Sinn Féin has emerged as the big winner of the Irish general election. A new era is dawning in which the party that until twenty years ago was a death cult controlled by the Provisional IRA is the Great Green Hope of the Left.
But at what cost to its image as the party of Irish unity? Is Sinn Féin 2020 the new Fianna Fáil?
In 1926, Eamon de Valera, a veteran of the 1916 Rising and the civil war that followed partition, formed Fianna Fail out of the rump of the old Sinn Féin/IRA, which had refused to take its seats in the newly-established Dáil Éireann. But to show voters how serious he remained on the question of Irish unity, he proclaimed that his creation, though based exclusively in the 26 counties, remained “The Republican Party”.
In the decades that followed, “Dev” largely gave up on the so-called National Question. Government in Dublin was what mattered. Unity became a pipe dream. Later, with the eruption of The Troubles in Northern Ireland, it turned into a nightmare.
Could history now be repeating itself?
Yesterday, Sinn Fein, the abstentionist party led for more than three decades by Gerry Adams, a former IRA chief of staff, became officially the most popular party in the Republic on a platform that owes nothing to events north of the Border and everything to a demand for change among left-behind voters in what was once the Free State.
The rest of us should perhaps be thankful. Class warfare, rather than actual warfare, is the preferred way forward for the party’s new leader, Mary Lou McDonald, with her background not in the armed struggle but in European integration and resource management. It’s not that McDonald, a solid, middle-class Dubliner, doesn’t believe in Irish unity. She does, as did Dev. But following disappointing results in last year’s European and local elections, what she heard from voters was that they had no interest in unity and that if she wanted their support she had to concentrate on housing, health and the growing disparity between rich and poor.
In interviews that McDonald gave yesterday to the Irish media, neither she nor those putting the questions to her so much as raised the issue of Northern Ireland. It didn’t come up. It was irrelevant. Never had the English translation of Sinn Fein – Ourselves Alone – seemed so apt.
It could be, of course, that the true nature of the beast will quickly reassert itself. Having won just under 25 per cent of the first preference vote in what was a PR election, the party is now in government in Belfast and knocking loudly on the door in Dublin. Its supporters, though they may have given little or no thought to the plight of nationalists in Northern Ireland, have in effect added their voice to the demand by Republicans in the North for a border poll in both jurisdictions that could, in theory, lead to unity within the next five-to-ten years.
Meanwhile, the nature and makeup of the next Irish Government is anybody’s guess. Both Leo Varadkar, the outgoing Taoiseach and leader of Fine Gael, and Michael Martin, leader of the main opposition party, Fianna Fáil, have described Sinn Féin as “toxic” and rejected the very idea of serving with it in cabinet. But that was then and this is now. The prospect of political oblivion, can, like a hanging, concentrate the mind wonderfully.

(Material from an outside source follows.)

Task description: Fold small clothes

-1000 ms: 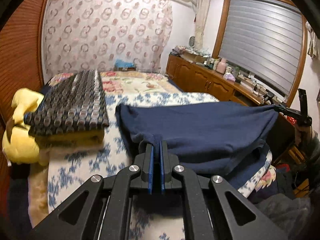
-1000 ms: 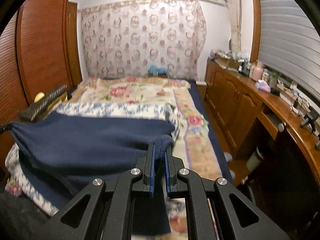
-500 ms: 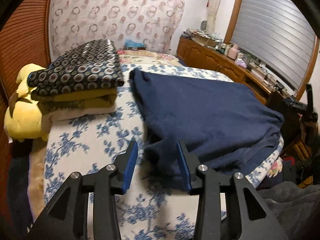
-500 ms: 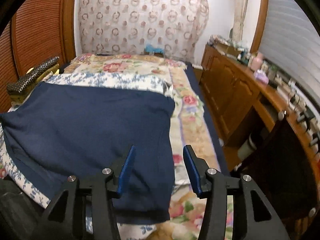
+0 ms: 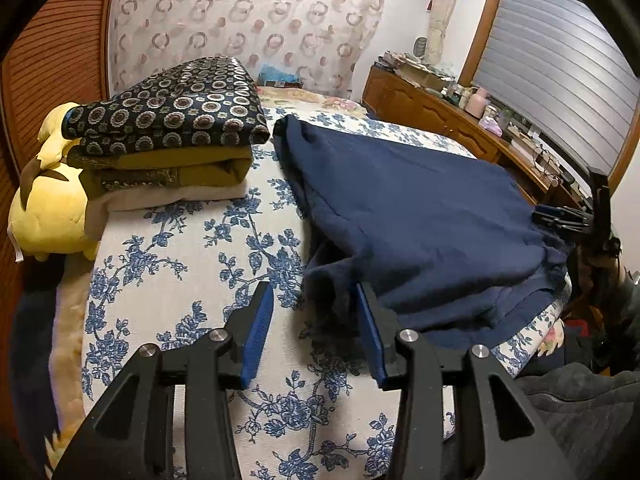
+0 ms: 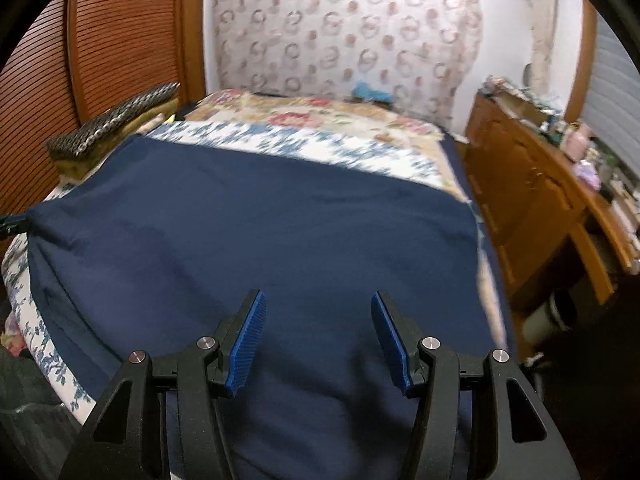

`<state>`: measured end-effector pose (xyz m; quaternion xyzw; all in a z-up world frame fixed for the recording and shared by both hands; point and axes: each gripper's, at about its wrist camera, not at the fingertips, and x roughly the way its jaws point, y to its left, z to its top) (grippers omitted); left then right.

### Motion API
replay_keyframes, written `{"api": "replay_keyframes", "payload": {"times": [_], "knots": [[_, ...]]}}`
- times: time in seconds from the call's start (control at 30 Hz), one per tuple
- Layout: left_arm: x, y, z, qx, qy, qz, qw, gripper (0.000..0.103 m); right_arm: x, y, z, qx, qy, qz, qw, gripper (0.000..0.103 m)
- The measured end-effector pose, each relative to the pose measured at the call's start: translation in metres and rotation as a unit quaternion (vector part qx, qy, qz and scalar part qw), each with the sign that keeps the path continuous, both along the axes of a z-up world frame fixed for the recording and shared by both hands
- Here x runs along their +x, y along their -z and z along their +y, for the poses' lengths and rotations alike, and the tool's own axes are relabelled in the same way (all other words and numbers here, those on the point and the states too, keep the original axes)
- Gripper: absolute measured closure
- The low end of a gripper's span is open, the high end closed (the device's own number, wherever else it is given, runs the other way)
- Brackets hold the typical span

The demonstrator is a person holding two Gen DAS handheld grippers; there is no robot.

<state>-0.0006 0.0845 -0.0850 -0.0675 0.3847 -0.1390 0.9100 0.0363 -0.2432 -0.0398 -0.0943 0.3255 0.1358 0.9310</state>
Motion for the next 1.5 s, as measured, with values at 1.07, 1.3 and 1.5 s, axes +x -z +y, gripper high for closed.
{"api": "replay_keyframes", "payload": {"times": [1.07, 1.3, 1.5], "knots": [[0.029, 0.007, -0.034, 0.032, -0.006, 0.017, 0.9993, 0.029, 0.012, 0.020, 0.003, 0.008, -0.032, 0.026, 0.999, 0.040], [0.032, 0.014, -0.036, 0.032, -0.007, 0.027, 0.9991, 0.029, 0.011, 0.019, 0.002, 0.008, -0.032, 0.026, 0.999, 0.040], [0.029, 0.021, -0.035, 0.032, -0.006, 0.027, 0.9991, 0.029, 0.011, 0.019, 0.001, 0.009, -0.033, 0.026, 0.999, 0.040]]}}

If anyone has a right to feel cheated, it is probably Varadkar. During the campaign, he was presented to the electorate as the hero of Brexit, who stood up for Irish sovereignty at a time when many in the UK expected him to accept vassalage.
The only problem was that by the time the election came round, Brexit was already yesterday’s news and voters had moved on to issues closer to home. What the election was actually about, it turned out, was the feeling by a large section of the population that they and their families were not sharing in the country’s much-vaunted prosperity. And neither Fine Gael nor Fianna Fail had much to say that was new about that.
It could be that Varadkar and Martin, whose mainstream duo secured 43 per cent of first preferences, will yet combine to exclude Sinn Fein from power. But if they do, they will be taking a huge risk. The people (or a quarter of them) have made their choice and they will expect that choice to be respected, not ignored.
There will be much tough talking in the days and weeks ahead. McDonald will try to cobble a government together made up of Sinn Fein and everybody else that isn’t Fianna Fáil or Fine Gael. But she will almost certainly fail, hamstrung by the fact that the party didn’t put up enough candidates to take full advantage of its first preference surpluses. At that point (assuming the Big Two haven’t already closed her out) she will be forced to turn to one or other of the usual suspects, and then the fun will start.
But it is Sinn Féin’s internal division that may ultimately prove decisive. The party in Northern Ireland is about identity. It is, first and foremost, about being Irish. In the Republic, it is about rebalancing the economy in favour of the working class. Mary Lou McDonald will attempt to reconcile the two and consolidate her position as both progressive and Republican. Just like De Valera in 1926, in fact. But Dev had the Catholic Church behind him. McDonald has only the IRA and the promise of a better tomorrow.
There will be those north of the Border who see Sinn Féin’s southern surge as proof that a united Ireland is now more than ever inevitable. But there will also be those who point to a shift in the the balance of power within the party in the direction of a 26-county domestic agenda in which, as under De Valera, they end up largely forgotten. One Ireland or two? It’s not only Unionists who are asking themselves the question.